From “The Word Was Made Flesh” in On Behalf of Belief; Sermons Preached in St. Paul’s Cathedral (1889)
Christian asceticism starts from above. The life of the Lord is not a movement of the human spirit upward, attaining its release at death, but a descent of the Divine Spirit downwards, to inhabit, and possess, and secure for its own our frail and fleshly nature. “The Word became flesh and dwelt among us.” The root of our revelation lies in the dignity, the work, the honor, that is brought in upon the flesh of man. It becomes the assured temple of the Word; it receives into itself the glory of God.
The Incarnation of Christ is the measure of God’s respect for human nature. He places his Son under its limitations, and so recognizes, justifies, eternalizes them. He devotes himself to saving, illuminating, redeeming it ; and this, out of His supreme love for it, which forbids him to leave it to its sins, or to slay it for its guilt, or to desert it in its shame. God so loves it — loves the human, loves the body, loves the earth — that He sent His only Son to win it again into glory; and so loving it as his child, he takes it as it stands, in its natural earthly condition, just as history had made it, with all its poverties, bruises, diseases, infirmities, with all its blindness, hardness, frailty. All of this he takes into himself. He will share it all; none of it shall be despised or spurned.

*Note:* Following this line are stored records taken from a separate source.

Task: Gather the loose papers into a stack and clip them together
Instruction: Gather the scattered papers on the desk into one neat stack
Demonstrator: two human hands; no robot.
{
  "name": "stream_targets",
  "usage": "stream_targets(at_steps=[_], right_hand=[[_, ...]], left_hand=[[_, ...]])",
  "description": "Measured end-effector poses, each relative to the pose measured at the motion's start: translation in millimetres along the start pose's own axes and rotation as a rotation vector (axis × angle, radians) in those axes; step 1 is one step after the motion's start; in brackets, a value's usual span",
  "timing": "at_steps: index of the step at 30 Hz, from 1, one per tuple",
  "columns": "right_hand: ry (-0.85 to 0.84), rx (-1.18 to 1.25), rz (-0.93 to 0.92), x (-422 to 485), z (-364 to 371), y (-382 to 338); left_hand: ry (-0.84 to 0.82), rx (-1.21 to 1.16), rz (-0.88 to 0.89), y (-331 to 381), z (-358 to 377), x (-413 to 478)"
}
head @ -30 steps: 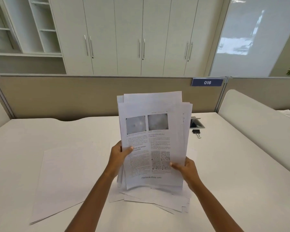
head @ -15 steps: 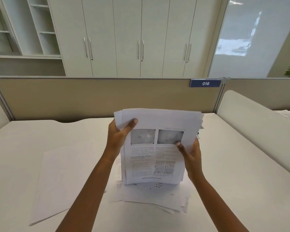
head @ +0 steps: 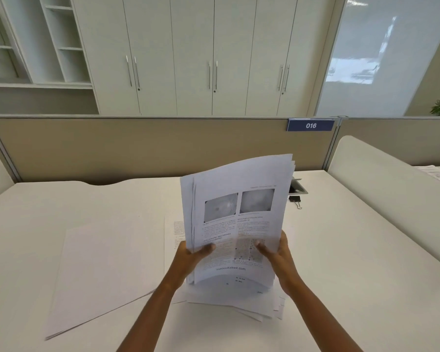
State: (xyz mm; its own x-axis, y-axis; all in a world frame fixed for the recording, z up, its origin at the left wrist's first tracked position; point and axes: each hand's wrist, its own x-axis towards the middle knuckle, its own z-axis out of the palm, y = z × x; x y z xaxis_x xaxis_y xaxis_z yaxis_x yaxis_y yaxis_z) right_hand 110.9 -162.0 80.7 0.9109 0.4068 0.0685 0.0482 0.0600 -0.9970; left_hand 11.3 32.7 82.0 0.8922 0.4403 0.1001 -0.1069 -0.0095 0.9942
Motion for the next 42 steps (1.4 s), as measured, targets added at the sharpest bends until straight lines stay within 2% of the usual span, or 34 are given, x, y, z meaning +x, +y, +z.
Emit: stream_targets(at_steps=[3,9,13,18,25,27,31,34,36,39,42], right_hand=[[-0.01,-0.015,0.057,0.0,-2.5,5.7],[0.039,-0.073,0.06,-6.1,-6.4,15.7],[0.116,-0.087,0.001,-6.6,-6.3,17.2],[0.101,-0.017,-0.088,-6.1,-7.1,9.3],[0.194,0.01,-0.226,4.4,-5.7,-13.8],[0.197,0.021,-0.24,7.3,-3.2,-19.2],[0.201,0.05,-0.227,9.6,-2.1,-22.4],[0.201,0.073,-0.208,9.1,-3.5,-22.6],[0.189,0.093,-0.197,8.7,-4.4,-23.6],[0.158,0.107,-0.192,7.9,-4.5,-25.8],[0.118,0.119,-0.18,7.2,-5.0,-26.9]], left_hand=[[-0.015,0.016,-0.043,-15.2,-0.9,-3.1],[-0.02,0.046,-0.104,-27.7,-0.7,-7.4],[-0.032,0.122,-0.115,-22.8,-1.5,-6.8],[0.035,0.087,-0.096,-1.1,-5.9,-6.7],[0.149,-0.077,0.19,66.5,-5.6,2.3],[0.248,-0.086,0.286,77.6,-2.4,5.8],[0.52,0.07,0.514,87.5,5.4,6.0],[0.546,0.21,0.611,86.9,9.3,3.9],[0.531,0.21,0.609,88.4,11.5,3.6],[0.511,0.105,0.497,91.8,13.4,4.9],[0.504,0.111,0.408,97.6,16.6,7.3]])
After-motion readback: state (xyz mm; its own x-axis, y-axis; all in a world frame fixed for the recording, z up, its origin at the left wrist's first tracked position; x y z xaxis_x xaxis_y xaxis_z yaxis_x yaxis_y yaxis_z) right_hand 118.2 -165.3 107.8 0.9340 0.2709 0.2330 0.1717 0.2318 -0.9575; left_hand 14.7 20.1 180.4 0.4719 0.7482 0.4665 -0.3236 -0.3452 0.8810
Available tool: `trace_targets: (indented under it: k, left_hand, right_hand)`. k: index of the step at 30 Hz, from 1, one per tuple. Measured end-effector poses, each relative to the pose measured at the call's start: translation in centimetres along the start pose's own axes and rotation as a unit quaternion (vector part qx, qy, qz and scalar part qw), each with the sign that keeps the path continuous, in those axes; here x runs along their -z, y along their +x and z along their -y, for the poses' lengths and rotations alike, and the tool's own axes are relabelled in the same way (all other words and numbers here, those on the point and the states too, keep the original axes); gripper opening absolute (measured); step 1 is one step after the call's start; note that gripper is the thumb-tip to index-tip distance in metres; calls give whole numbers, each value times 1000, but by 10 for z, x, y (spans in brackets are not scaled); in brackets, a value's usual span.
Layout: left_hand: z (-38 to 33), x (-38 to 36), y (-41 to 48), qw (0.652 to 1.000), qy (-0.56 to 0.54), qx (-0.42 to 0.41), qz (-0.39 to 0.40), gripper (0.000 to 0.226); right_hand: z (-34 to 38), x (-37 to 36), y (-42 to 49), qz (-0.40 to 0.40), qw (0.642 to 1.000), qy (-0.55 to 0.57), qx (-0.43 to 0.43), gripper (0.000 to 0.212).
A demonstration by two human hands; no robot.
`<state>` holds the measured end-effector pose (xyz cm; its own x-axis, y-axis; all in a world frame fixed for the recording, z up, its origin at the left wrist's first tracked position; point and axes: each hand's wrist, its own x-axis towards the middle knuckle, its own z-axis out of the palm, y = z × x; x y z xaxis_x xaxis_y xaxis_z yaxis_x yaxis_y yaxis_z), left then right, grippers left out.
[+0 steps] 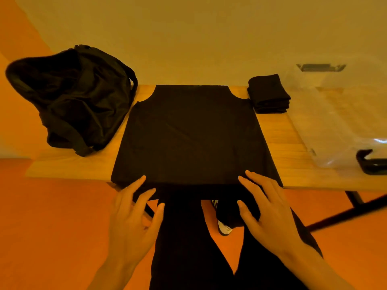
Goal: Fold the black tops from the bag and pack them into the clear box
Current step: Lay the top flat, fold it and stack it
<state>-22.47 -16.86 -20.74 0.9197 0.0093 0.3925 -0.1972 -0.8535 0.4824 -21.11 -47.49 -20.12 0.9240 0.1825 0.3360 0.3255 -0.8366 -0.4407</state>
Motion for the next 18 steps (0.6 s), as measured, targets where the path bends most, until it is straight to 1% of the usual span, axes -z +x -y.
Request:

Here is the motive, the spirit of Christ’s suffering, Christ’s asceticism, Christ’s Cross. It exhibits, not the pride of the human spirit over against the infirm flesh, but the pity of Divine Spirit for the broken and bruised flesh. It is a display, not of the worthlessness of human life, but of its high and immeasurable worth. The agony and the Passion of Christ embody the price at which God considers it worthwhile to redeem the flesh of man. There is his estimate of the value of humanity. God, the Blessed Father, will send His Son to endure even that, if only by so enduring he may recover the body out of sin into salvation. It is all a tribute to the Divine attachment to man, its own creation; it is all a witness to the dignity of that for which the Son of God is content to die.
The Rev. Canon Professor Henry Scott Holland (1847-1918) was among the best-known Anglican clerics of the Victorian era. A prominent high churchman, he was a canon of St. Paul’s Cathedral for decades, where his sermons were greatly admired. He worked to alleviate the sufferings of the urban poor and founded the influential Christian Social Union, which advocated for socialist policies rooted in Christian principles. Eight years before his death he was appointed Regius Professor of Divinity at Oxford.